A perda de memória é uma queixa comum nos consultórios médicos, particularmente por parte de pessoas de meia idade para cima. A preocupação de que isso seja o início do Alzheimer tem levado pessoas atrás de diagnóstico e tratamento.
A memória pode ser subdividida em recente e tardia. Memória recente é aquela que foi guardada há minutos, horas, dias, semanas ou meses. Por exemplo, a memória recente é aquela que faz a pessoa se lembrar do que comeu no almoço de ontem. Ou repetir o que acabou de ouvir no rádio.
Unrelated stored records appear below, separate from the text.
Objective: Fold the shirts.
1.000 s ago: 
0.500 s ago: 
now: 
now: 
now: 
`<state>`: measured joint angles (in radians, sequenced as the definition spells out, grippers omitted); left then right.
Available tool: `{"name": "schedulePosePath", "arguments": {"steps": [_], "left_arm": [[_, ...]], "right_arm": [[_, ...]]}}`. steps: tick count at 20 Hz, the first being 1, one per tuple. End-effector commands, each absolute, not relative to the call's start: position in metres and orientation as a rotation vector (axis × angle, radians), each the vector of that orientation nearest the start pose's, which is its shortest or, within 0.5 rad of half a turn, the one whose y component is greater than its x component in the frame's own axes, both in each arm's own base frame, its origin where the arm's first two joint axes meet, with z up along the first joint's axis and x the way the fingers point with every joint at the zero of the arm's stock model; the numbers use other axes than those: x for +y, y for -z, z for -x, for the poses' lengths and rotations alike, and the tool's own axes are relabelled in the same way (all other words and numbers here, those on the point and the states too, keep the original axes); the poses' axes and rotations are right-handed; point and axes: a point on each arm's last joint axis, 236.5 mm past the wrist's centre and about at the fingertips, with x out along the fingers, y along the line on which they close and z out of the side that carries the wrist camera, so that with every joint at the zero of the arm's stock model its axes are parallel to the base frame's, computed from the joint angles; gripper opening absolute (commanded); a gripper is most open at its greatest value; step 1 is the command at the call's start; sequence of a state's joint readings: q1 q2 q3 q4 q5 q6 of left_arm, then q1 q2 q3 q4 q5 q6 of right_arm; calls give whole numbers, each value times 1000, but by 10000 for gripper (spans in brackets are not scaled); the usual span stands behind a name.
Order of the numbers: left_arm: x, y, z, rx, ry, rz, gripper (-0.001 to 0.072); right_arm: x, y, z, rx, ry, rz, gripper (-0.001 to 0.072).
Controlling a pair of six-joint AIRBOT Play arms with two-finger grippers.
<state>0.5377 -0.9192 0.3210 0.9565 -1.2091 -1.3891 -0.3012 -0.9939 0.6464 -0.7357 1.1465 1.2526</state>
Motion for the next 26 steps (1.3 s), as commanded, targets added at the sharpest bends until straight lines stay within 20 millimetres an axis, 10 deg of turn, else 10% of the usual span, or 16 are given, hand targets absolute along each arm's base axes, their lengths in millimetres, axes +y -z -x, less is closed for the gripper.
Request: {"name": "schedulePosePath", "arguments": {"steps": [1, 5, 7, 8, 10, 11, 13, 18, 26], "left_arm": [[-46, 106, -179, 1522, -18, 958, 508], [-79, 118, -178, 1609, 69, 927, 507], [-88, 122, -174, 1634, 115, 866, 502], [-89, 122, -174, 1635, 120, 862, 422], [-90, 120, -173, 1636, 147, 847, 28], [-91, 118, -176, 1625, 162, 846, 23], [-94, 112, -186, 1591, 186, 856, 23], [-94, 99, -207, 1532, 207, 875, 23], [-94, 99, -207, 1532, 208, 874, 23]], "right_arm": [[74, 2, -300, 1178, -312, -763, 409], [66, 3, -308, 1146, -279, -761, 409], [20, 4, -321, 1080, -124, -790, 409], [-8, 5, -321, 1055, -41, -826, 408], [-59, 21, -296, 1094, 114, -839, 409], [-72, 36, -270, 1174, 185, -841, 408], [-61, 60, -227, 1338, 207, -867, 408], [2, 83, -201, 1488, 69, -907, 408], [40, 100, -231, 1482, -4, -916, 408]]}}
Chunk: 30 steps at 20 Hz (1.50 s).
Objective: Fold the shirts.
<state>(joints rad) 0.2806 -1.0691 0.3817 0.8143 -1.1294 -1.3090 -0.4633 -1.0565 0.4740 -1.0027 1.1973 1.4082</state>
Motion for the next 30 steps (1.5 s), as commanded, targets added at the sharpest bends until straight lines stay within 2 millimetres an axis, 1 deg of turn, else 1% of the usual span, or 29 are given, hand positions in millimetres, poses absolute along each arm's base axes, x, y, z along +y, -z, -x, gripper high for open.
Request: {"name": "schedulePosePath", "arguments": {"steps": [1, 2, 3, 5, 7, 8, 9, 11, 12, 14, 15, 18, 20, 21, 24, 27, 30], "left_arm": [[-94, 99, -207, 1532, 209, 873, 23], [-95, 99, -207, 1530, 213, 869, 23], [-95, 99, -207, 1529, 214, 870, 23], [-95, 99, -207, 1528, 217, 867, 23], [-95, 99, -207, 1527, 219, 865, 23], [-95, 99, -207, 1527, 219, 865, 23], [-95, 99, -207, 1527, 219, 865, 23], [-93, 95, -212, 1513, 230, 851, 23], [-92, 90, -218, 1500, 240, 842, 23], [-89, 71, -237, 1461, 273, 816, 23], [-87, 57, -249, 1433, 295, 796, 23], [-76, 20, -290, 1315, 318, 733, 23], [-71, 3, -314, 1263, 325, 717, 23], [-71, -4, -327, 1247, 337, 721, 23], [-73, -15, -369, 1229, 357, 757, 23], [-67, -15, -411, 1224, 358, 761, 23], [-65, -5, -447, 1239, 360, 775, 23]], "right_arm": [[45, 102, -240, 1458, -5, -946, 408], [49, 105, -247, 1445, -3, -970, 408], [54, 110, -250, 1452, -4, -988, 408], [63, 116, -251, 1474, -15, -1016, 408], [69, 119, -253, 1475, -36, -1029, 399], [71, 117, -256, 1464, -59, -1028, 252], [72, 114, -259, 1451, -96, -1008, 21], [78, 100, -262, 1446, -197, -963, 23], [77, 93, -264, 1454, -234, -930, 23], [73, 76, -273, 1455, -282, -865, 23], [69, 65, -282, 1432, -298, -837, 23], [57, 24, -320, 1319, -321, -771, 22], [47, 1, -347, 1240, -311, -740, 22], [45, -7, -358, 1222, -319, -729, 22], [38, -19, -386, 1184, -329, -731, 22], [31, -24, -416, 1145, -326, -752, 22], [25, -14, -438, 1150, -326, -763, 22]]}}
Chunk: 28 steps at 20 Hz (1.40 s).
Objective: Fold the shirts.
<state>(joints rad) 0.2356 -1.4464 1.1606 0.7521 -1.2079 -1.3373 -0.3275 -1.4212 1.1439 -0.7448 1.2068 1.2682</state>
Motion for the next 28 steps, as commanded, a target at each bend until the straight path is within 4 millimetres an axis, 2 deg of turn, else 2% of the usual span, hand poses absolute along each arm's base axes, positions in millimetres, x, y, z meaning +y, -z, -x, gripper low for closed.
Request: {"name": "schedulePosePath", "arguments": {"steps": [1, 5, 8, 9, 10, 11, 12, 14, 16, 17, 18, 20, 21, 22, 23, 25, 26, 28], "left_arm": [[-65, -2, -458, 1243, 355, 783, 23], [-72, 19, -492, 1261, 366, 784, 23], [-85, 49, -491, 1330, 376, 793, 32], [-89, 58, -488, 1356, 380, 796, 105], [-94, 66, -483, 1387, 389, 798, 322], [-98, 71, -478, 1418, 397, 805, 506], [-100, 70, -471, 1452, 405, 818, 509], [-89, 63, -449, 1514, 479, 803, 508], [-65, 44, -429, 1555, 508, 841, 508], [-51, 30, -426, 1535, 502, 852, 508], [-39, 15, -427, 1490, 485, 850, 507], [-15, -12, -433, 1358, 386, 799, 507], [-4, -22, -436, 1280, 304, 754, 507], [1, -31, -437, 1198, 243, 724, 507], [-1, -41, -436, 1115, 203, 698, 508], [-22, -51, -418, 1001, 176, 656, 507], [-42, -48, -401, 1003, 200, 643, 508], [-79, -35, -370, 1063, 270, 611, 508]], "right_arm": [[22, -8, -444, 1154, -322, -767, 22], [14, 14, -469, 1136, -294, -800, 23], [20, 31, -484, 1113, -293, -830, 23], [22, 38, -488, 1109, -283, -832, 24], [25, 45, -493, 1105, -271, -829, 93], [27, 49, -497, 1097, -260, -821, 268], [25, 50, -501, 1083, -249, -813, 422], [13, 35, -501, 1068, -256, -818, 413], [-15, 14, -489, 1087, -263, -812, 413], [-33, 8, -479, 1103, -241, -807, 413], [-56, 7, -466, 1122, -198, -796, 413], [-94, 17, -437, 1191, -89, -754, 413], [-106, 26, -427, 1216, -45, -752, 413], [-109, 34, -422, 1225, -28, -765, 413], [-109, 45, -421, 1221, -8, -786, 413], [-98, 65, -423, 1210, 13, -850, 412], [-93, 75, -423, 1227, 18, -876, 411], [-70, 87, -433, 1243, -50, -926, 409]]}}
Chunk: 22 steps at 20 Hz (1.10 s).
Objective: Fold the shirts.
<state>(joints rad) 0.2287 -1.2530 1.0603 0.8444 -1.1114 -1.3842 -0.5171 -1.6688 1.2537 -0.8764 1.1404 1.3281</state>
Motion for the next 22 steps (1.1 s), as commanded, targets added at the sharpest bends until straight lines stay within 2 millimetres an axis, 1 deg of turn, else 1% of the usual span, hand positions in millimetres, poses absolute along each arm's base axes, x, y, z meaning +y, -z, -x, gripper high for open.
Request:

Ou lembrar-se do conteúdo do livro que acabou de ler. A memória tardia, por outro lado, está associada a fatos ocorridos em anos ou décadas anteriores. Faz com que a pessoa descreva, detalhadamente, o que aconteceu na sua festa de aniversário cinco décadas atrás. Ou lembrar-se vividamente do primeiro beijo. Ou do dia da morte da bisavó.
O processo de envelhecimento normal compromete a memória recente. Todas as pessoas normais se esquecem de nomes, números de telefones, números de documentos ou do que fizeram há dois dias, ou de sua última viagem, ou de sua última refeição. A memória tardia fica preservada. Um dos truques para enfrentar essa perda da memória recente é anotar as coisas importantes e não confiar tanto na memória.
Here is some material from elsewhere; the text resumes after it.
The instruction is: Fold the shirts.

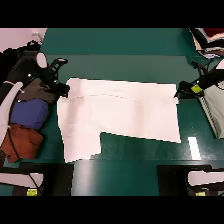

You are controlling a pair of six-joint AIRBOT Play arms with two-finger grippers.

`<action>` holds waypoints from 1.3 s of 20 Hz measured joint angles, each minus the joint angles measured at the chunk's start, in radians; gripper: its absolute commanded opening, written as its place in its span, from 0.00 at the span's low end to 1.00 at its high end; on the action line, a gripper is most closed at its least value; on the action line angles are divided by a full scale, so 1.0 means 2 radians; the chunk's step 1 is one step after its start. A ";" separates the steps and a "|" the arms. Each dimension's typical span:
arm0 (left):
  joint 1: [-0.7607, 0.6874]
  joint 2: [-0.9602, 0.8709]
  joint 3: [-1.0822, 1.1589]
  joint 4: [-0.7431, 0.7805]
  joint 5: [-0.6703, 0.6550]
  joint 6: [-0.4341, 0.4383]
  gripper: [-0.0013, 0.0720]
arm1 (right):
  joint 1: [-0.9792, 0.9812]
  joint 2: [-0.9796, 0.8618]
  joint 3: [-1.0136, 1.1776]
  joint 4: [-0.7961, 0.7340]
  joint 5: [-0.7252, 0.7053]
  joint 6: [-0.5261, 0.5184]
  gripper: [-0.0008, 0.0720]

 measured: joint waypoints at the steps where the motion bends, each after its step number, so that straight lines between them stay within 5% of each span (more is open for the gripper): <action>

Diversas doenças físicas e mentais podem levar à perda de memória, recente ou tardia. O estresse continuado, a depressão, as alterações hormonais, a apneia do sono, os quadros demenciais, a aterosclerose e muitíssimas outras, nem todas tratáveis ou reversíveis.
O especialista que mais estuda os problemas de memória é o neurologista clínico. Com os recursos existentes atualmente, é possível diagnosticar com precisão a origem dos problemas de memória e, eventualmente, tratar com algum sucesso. Se não para curar, pelo menos para minimizar o problema.